AFS patients did not report any serious TRAEs. Out of a total of 14 deaths, nine were reported in the AFS cohort, of which four with known etiology were determined to be unrelated to treatment by the investigator (progression of multiple sclerosis, malignant neoplasm, sudden cardiac death, and complications from cardiomegaly/diabetes/pulmonary edema). The cause of death for 4/9 of the fatalities was not specified by the investigators, although for 3 of these patients the investigators did report that the deaths were either not (2 patients), or were unlikely to be (1 patient), related to the study treatment. For the remaining patient (a 71-year-old male), no information on relation to treatment was reported. No serious bleeding events were reported. There were no discontinuations due to TRAEs.

Pediatric Cerebral Palsy

There were no reported AEs in the 27 patients with diagnosed CP who received onabotulinumtoxinA treatments in the study.

Movement Disorders

Of the 455 patients with blepharospasm (n = 83), CD (n = 250), or HFS (n = 122), a total of 136 AEs were reported by 46 (10%; Table 2). Within the blepharospasm and HFS cohorts (n = 205), where facial muscles were injected, seven patients (3.4%) reported a total of 10 TRAEs. Each TRAE was reported by only one patient. There were no major trends in reported TRAEs with respect to treatment history or treatment characteristics.

One serious AE (dysphagia) possibly related to treatment was reported in one maintenance dystonia patient with Meige’s syndrome. The patient received six intramuscular treatments of onabotulinumtoxinA between 147.5 U and 150 U for the maintenance indication, including for blepharospasm and spasmodic dysphonia (the latter being outside of the MOBILITY study; Table 4). One death due to small bowel obstruction in a patient with facial nerve disorder was reported as not related to treatment by the investigator.

Table 4: Characteristics of investigator-reported, treatment-related adverse events

NA = not applicable; NR = not reported.

a Patients counted once for each listed AE when multiple occurrences were reported; patient 2 (AFS) reported two muscular weakness AEs, and patient 6 (blepharospasm) reported two dysphonia adverse events; however, each was only counted once here. An arbitrary patient number is used to identify patients experiencing ≥1 AE.

b Number of injections received prior to and including date of event onset.

c Range of all doses administered prior to and including date of event onset.

d Range of all dilutions used prior to and including date of event onset; calculated as volume of diluent added in mL per 100 units of onabotulinumtoxinA dose administered.

e Symptoms indicated as ongoing at the last treatment visit/end of study.

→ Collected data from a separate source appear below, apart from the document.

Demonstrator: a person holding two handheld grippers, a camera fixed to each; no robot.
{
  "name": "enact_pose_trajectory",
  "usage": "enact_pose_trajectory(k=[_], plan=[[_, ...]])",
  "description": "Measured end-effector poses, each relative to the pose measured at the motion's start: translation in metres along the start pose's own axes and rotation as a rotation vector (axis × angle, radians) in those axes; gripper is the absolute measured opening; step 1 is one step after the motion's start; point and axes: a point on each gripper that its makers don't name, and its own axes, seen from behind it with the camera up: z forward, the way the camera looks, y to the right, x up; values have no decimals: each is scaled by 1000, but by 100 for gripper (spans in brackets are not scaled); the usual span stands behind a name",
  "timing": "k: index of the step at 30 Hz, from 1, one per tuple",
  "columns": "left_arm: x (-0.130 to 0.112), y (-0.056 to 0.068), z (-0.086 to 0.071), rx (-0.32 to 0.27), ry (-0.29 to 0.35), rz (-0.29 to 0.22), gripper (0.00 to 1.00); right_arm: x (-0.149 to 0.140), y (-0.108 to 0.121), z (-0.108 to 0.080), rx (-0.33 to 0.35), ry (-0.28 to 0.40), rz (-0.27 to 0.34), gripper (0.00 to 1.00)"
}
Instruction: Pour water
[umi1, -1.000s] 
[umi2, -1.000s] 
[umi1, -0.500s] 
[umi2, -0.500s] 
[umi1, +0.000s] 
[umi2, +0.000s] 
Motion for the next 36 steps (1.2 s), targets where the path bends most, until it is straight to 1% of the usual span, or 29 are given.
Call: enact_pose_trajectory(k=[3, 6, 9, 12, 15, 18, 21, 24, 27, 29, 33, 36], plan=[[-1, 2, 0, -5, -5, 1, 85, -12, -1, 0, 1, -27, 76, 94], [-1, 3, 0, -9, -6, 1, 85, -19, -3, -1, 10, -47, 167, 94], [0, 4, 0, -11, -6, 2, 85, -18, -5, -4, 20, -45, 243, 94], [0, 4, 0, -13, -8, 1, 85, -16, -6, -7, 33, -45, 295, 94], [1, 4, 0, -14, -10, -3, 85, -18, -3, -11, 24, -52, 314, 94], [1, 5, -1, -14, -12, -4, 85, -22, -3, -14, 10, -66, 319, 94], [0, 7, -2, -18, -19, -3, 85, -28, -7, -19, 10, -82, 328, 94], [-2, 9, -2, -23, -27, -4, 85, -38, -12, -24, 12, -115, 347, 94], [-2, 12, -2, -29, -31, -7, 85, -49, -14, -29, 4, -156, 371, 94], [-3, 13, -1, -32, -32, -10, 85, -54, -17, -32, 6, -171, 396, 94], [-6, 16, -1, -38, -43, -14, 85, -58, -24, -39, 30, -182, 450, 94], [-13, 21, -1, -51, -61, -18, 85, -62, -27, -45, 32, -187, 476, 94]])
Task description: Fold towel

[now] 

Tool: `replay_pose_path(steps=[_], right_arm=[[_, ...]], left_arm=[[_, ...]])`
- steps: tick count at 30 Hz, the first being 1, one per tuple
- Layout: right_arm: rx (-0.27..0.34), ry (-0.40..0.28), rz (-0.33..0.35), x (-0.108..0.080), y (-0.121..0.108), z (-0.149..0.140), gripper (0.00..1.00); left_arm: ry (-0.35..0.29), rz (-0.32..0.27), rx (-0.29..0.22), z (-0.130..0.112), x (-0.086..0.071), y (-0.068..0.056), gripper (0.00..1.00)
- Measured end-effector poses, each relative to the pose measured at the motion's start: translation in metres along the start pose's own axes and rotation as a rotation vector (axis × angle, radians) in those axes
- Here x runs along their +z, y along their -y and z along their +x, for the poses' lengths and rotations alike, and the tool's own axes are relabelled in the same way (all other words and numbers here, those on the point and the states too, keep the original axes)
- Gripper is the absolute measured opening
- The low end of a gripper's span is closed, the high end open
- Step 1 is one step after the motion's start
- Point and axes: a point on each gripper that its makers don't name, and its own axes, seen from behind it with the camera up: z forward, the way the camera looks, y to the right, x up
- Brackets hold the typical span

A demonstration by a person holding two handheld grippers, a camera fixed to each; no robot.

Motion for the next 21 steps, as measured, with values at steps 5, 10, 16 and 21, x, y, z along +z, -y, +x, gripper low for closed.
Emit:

f Patient treated for Meige’s syndrome, including blepharospasm and spasmodic dysphonia (onabotulinumtoxinA into each thyroarytenoid muscle for spasmodic dysphonia outside of the MOBILITY study).

g Resolved with sequelae.

h Patient treated with onabotulinumtoxinA for pain.

i Patient treated with onabotulinumtoxinA for focal dystonia.

j Patient treated with onabotulinumtoxinA for headache.

k Patient treated with onabotulinumtoxinA for tremor.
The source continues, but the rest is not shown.